[AIM OF THE EXERCISE]
Answer with one number only: the count of lines below that hold the word "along".

[GIVEN MATERIAL]
▼

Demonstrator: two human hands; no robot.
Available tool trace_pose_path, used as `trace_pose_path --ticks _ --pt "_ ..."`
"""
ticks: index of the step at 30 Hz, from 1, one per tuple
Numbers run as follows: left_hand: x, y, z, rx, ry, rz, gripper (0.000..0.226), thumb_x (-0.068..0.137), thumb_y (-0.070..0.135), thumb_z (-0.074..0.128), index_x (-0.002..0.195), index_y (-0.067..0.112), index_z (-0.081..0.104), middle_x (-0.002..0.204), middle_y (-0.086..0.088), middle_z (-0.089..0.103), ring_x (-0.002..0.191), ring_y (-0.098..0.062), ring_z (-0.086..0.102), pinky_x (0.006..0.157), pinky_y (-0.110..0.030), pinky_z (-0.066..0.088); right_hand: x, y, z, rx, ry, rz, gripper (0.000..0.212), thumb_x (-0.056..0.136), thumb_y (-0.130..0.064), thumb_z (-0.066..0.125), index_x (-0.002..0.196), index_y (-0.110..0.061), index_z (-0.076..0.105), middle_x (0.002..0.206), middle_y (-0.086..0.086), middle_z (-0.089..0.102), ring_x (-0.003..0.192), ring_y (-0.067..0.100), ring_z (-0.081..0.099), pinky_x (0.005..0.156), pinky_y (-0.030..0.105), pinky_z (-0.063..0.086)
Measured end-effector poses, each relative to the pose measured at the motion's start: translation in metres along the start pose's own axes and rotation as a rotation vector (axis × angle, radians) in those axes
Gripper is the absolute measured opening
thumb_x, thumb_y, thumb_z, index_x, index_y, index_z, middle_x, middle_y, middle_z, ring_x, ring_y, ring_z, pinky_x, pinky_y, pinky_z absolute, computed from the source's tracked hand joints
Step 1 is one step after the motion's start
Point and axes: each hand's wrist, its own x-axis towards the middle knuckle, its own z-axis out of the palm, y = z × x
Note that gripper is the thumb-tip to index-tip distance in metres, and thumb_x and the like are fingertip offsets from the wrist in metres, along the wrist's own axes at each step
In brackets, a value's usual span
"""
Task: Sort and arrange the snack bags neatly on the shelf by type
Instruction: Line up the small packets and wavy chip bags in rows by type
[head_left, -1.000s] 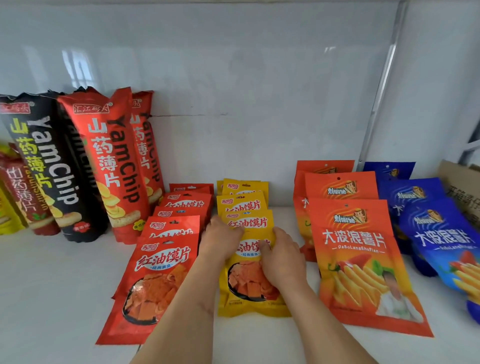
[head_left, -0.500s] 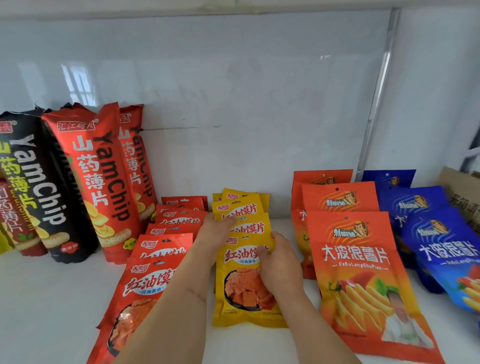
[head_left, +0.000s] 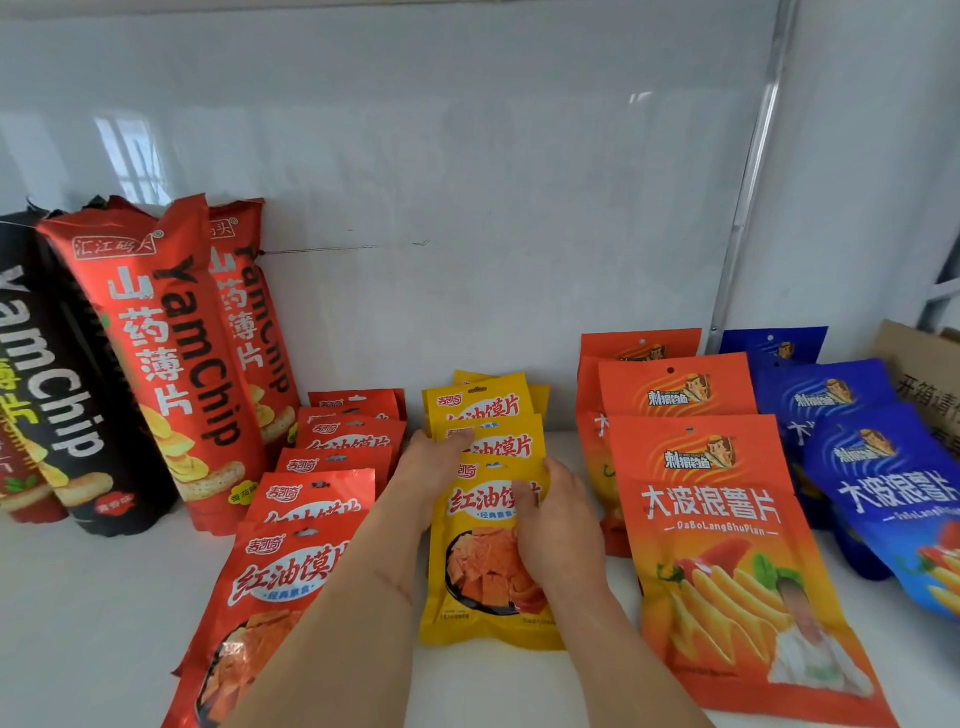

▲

[EXERCISE ANSWER]
2